Each entry below is to be copied out exactly and in full.
THE RECORDS section start
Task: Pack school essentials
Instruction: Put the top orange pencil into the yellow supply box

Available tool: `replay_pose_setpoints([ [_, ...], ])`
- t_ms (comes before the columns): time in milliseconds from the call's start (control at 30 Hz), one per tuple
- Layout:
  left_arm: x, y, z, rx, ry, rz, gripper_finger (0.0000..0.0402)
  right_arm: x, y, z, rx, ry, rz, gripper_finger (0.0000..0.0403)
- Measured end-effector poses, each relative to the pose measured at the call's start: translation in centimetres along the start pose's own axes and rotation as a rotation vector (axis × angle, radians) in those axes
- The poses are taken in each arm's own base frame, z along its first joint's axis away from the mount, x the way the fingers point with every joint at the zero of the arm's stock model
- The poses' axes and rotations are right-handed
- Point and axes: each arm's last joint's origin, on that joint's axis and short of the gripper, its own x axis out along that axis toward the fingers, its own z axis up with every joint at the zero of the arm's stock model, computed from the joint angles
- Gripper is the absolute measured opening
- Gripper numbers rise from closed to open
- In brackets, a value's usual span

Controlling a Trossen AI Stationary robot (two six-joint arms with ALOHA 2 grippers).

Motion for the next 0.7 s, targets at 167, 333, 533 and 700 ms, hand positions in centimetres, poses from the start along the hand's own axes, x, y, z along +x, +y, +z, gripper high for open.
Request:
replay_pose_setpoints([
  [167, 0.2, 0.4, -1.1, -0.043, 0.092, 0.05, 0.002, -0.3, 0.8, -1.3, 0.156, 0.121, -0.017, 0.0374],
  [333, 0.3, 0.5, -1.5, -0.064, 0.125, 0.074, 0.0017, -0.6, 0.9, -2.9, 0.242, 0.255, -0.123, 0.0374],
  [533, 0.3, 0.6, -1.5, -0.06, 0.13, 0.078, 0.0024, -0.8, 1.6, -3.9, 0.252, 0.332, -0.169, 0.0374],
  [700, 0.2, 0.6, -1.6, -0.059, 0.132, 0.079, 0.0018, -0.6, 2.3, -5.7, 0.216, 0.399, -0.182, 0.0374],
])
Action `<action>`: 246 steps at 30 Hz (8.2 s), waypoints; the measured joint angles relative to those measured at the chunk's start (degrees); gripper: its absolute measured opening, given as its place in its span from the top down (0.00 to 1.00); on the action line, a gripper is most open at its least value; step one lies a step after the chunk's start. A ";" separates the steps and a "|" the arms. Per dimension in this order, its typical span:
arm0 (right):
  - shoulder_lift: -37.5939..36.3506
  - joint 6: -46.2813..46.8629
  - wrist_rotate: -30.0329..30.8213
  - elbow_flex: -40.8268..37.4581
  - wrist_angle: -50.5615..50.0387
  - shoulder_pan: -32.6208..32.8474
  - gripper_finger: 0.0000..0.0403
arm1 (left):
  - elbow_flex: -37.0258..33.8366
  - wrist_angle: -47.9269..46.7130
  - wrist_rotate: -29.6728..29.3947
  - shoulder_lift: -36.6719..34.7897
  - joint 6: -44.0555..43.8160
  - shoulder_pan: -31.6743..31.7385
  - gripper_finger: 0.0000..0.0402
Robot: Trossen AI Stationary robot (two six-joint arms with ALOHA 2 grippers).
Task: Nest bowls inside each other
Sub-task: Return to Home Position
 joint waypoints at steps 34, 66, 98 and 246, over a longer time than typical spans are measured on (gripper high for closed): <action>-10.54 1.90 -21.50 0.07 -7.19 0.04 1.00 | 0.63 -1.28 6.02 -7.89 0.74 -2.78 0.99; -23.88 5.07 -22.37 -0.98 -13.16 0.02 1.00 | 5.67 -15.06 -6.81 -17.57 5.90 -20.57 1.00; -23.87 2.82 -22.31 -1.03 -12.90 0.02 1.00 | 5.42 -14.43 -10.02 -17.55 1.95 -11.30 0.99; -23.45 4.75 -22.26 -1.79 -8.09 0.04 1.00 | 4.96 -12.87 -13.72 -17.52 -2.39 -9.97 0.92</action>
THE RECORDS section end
■ TASK RESPONSE:
Task: Pack school essentials
Instruction: Put the top orange pencil into the yellow supply box

Available tool: `replay_pose_setpoints([ [_, ...], ])`
- t_ms (comes before the columns): time in milliseconds from the call's start (control at 30 Hz), one per tuple
- Layout:
  left_arm: x, y, z, rx, ry, rz, gripper_finger (0.0000..0.0402)
  right_arm: x, y, z, rx, ry, rz, gripper_finger (0.0000..0.0403)
- Measured end-effector poses, each relative to the pose measured at the call's start: translation in centimetres along the start pose's own axes and rotation as a rotation vector (axis × angle, radians) in those axes
- The poses are taken in each arm's own base frame, z along its first joint's axis away from the mount, x the way the fingers point with every joint at the zero of the arm's stock model
- The poses' axes and rotations are right-handed
- Point and axes: each arm's last joint's origin, on that joint's axis and short of the gripper, its own x axis out along that axis toward the fingers, its own z axis up with every joint at the zero of the arm's stock model, computed from the joint angles
- Gripper is the absolute measured opening
- Gripper numbers rise from closed to open
- In brackets, a value's usual span

Controlling a Trossen AI Stationary robot (two six-joint arms with ALOHA 2 grippers).

Motion for the next 0.7 s, targets at 167, 333, 533 and 700 ms, hand positions in centimetres, poses from the start along the hand's own axes, x, y, z along +x, +y, +z, gripper high for open.
Request:
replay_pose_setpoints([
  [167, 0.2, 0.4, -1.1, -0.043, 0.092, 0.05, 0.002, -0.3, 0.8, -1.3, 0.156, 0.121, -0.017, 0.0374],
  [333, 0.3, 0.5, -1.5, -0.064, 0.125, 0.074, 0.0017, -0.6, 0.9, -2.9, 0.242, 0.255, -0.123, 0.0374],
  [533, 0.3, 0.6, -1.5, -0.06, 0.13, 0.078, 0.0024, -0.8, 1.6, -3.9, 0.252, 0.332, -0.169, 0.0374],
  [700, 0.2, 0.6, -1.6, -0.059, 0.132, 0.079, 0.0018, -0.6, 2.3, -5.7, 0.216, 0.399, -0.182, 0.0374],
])
Action `<action>`: 246 steps at 30 Hz (8.2 s), waypoints; the measured joint angles relative to those measured at the chunk's start (degrees); gripper: its absolute measured opening, given as its place in its span from the top down (0.00 to 1.00); on the action line, a gripper is most open at its least value; step one lies a step after the chunk's start. A ";" separates the steps and a "|" the arms. Per dimension in this order, its typical span:
arm0 (right):
  - shoulder_lift: -37.5939..36.3506
  - joint 6: -46.2813..46.8629
  - wrist_rotate: -30.0329..30.8213
  - elbow_flex: -40.8268..37.4581
  - wrist_angle: -50.5615..50.0387
  - shoulder_pan: -32.6208..32.8474
  - gripper_finger: 0.0000..0.0403
arm1 (left):
  - elbow_flex: -37.0258..33.8366
  - wrist_angle: -47.9269..46.7130
  - wrist_rotate: -29.6728..29.3947
  - shoulder_lift: -36.6719..34.7897
  - joint 6: -44.0555..43.8160
  - shoulder_pan: -31.6743..31.7385
  - gripper_finger: 0.0000..0.0402
Robot: Trossen AI Stationary robot (two six-joint arms with ALOHA 2 grippers).
Task: Nest bowls inside each other
Sub-task: Return to Home Position
 joint waypoints at steps 34, 66, 98 and 246, over a longer time than typical spans are measured on (gripper high for closed): <action>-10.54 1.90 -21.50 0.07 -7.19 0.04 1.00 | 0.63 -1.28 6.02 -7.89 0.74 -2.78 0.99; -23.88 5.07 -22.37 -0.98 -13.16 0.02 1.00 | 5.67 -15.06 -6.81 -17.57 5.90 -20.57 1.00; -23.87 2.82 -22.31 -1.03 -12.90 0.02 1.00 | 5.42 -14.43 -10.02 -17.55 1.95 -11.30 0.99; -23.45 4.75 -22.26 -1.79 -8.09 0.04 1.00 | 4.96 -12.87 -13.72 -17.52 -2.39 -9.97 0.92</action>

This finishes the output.